The court also ordered the political investigation closed. Because it did, the John Doe statute, which was amended by the Legislature anyway, has “little bearing” on Kelley’s role in the case.
“In fact, the crimes alleged to have been investigated during the John Doe proceedings can no longer be the subject of a John Doe proceeding, and neither can the leak of secret materials from the John Doe proceeding,” the attorney general wrote.
At the hearing earlier this month, Kelley admitted that he had not had a chance to read the relevant material in the case.
But the Wisconsin Supreme Court answered Kelley’s question about his authority on Nov. 23, 2016, after a long legal battled played out, with the U.S. Supreme Court unanimously rejecting the John Doe prosecutors’ request that it review the state Supreme Court ruling.
The state Supreme Court ordered former John Doe prosecutor Francis Schmitz to collect the “evidence” obtained through the probe and file it with the court clerk. Schmitz, one of several John Doe agents facing possible contempt of court charges, “partially complied” with the court’s order and “delivered some material to the clerk,” according to the attorney general.
The state Supreme court declared there is a “need for a judge to remain in place over the John Doe II proceedings.” Said judge – now Kelley – is needed to “handle the wind-up of the John Doe II investigation pursuant to the directions of this court.”
And, the court ordered, the John Doe judge should “resolve future disputes about the matters related to the John Doe II investigation and proceedings,” including “disputes regarding the John Doe II evidence.”

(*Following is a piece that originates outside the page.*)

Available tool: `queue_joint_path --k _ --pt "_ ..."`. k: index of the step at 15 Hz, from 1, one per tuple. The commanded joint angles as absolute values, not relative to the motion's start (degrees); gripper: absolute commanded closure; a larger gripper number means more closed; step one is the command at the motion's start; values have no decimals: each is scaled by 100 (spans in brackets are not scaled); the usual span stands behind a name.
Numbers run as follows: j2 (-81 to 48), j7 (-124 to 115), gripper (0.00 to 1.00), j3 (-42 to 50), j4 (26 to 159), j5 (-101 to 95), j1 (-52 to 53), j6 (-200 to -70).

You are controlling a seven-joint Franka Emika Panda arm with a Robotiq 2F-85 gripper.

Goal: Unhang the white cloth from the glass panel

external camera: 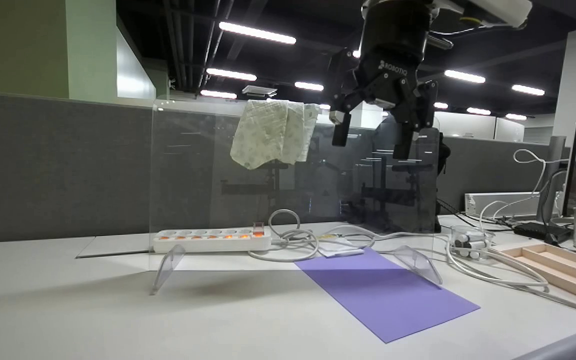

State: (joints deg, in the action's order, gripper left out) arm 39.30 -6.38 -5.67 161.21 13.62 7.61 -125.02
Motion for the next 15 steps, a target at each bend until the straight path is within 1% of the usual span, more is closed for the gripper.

The matters now before Kelley certainly are disputes regarding John Doe II evidence.
Schimel notes that Kelley’s predecessors issued several orders related to the evidence and the leak investigation, including search warrants.
“These (sealed) orders will help you understand what types of actions your predecessors took under the authorities granted by the November 2016 order,” Schimel wrote.
The attorney general asserts Kelley is the only person who can initiate contempt of court proceedings against Schmitz and eight other former John Doe agents because the Supreme Court directed such matters be taken up by the judge “in the first instance.” And the John Doe judge, according to Supreme Court precedent, has a “clear duty” to investigate possible violations of secrecy orders.
Above all, the targets of the abusive investigation, including people who had their homes raided before sunrise, just want their stuff back.
“It is our understanding that some individuals may want you to take action to return this property (or at least to provide access) to those victims of this illegal investigation,” Schimel wrote. “I strongly support this action, so long as special procedures are in place to ensure that the victims’ property (i.e. email accounts) are not disclosed to third parties.”
Schimel also recommends that the court unseal all orders, motions, and briefs in the John Doe files, as well as the former GAB and Milwaukee County District Attorney office Gmail accounts.
“Such an order will allow the public to see at last the full scope of the activities undertaken as part of this investigation,” the attorney general wrote.